#### Problem statement
Go through the listing and copy every line word for word.

#### Dataset excerpt

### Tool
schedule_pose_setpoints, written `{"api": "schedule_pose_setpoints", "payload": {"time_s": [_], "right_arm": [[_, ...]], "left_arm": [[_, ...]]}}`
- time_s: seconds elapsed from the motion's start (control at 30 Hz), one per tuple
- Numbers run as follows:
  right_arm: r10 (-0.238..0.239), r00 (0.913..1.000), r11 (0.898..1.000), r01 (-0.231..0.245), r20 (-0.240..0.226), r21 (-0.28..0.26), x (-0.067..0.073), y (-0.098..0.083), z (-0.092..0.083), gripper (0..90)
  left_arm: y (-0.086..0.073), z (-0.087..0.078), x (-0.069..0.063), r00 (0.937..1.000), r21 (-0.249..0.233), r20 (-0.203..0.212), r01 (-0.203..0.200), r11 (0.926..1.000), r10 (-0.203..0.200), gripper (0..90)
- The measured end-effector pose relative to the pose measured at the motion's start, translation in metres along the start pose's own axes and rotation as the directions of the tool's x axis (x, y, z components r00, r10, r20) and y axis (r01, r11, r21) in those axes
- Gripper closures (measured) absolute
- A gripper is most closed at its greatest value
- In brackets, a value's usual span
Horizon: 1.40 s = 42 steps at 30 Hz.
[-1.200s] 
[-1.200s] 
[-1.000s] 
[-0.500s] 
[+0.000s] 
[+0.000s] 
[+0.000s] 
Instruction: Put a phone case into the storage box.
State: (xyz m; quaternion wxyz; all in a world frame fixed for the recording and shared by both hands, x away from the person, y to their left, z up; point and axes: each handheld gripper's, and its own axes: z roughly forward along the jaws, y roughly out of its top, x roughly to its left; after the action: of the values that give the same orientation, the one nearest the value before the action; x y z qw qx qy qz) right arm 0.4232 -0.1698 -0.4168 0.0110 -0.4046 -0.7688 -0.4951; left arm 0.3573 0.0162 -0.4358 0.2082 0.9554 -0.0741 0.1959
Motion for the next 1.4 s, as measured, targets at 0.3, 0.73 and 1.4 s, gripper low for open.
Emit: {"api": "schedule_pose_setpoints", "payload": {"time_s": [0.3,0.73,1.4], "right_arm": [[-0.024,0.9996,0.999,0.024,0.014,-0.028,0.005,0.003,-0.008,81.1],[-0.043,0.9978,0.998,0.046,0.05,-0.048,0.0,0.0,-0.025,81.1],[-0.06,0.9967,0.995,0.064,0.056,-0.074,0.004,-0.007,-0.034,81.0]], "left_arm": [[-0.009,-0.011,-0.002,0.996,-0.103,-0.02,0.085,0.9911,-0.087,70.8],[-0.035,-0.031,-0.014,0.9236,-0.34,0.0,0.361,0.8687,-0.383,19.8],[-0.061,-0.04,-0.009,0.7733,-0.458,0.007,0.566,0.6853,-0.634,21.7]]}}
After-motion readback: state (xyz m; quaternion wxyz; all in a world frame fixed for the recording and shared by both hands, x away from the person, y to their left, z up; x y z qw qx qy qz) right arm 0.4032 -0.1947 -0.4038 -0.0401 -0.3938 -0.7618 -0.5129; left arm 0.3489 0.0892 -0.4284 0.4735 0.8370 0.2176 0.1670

#### Output of the exercise
### Tool
schedule_pose_setpoints, written `{"api": "schedule_pose_setpoints", "payload": {"time_s": [_], "right_arm": [[_, ...]], "left_arm": [[_, ...]]}}`
- time_s: seconds elapsed from the motion's start (control at 30 Hz), one per tuple
- Numbers run as follows:
  right_arm: r10 (-0.238..0.239), r00 (0.913..1.000), r11 (0.898..1.000), r01 (-0.231..0.245), r20 (-0.240..0.226), r21 (-0.28..0.26), x (-0.067..0.073), y (-0.098..0.083), z (-0.092..0.083), gripper (0..90)
  left_arm: y (-0.086..0.073), z (-0.087..0.078), x (-0.069..0.063), r00 (0.937..1.000), r21 (-0.249..0.233), r20 (-0.203..0.212), r01 (-0.203..0.200), r11 (0.926..1.000), r10 (-0.203..0.200), gripper (0..90)
- The measured end-effector pose relative to the pose measured at the motion's start, translation in metres along the start pose's own axes and rotation as the directions of the tool's x axis (x, y, z components r00, r10, r20) and y axis (r01, r11, r21) in those axes
- Gripper closures (measured) absolute
- A gripper is most closed at its greatest value
- In brackets, a value's usual span
Horizon: 1.40 s = 42 steps at 30 Hz.
[-1.200s] 
[-1.200s] 
[-1.000s] 
[-0.500s] 
[+0.000s] 
[+0.000s] 
[+0.000s] 
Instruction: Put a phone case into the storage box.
State: (xyz m; quaternion wxyz; all in a world frame fixed for the recording and shared by both hands, x away from the person, y to their left, z up; point and axes: each handheld gripper's, and its own axes: z roughly forward along the jaws, y roughly out of its top, x roughly to its left; after the action: of the values that give the same orientation, the one nearest the value before the action; x y z qw qx qy qz) right arm 0.4232 -0.1698 -0.4168 0.0110 -0.4046 -0.7688 -0.4951; left arm 0.3573 0.0162 -0.4358 0.2082 0.9554 -0.0741 0.1959
Motion for the next 1.4 s, as measured, targets at 0.3, 0.73 and 1.4 s, gripper low for open.
Emit: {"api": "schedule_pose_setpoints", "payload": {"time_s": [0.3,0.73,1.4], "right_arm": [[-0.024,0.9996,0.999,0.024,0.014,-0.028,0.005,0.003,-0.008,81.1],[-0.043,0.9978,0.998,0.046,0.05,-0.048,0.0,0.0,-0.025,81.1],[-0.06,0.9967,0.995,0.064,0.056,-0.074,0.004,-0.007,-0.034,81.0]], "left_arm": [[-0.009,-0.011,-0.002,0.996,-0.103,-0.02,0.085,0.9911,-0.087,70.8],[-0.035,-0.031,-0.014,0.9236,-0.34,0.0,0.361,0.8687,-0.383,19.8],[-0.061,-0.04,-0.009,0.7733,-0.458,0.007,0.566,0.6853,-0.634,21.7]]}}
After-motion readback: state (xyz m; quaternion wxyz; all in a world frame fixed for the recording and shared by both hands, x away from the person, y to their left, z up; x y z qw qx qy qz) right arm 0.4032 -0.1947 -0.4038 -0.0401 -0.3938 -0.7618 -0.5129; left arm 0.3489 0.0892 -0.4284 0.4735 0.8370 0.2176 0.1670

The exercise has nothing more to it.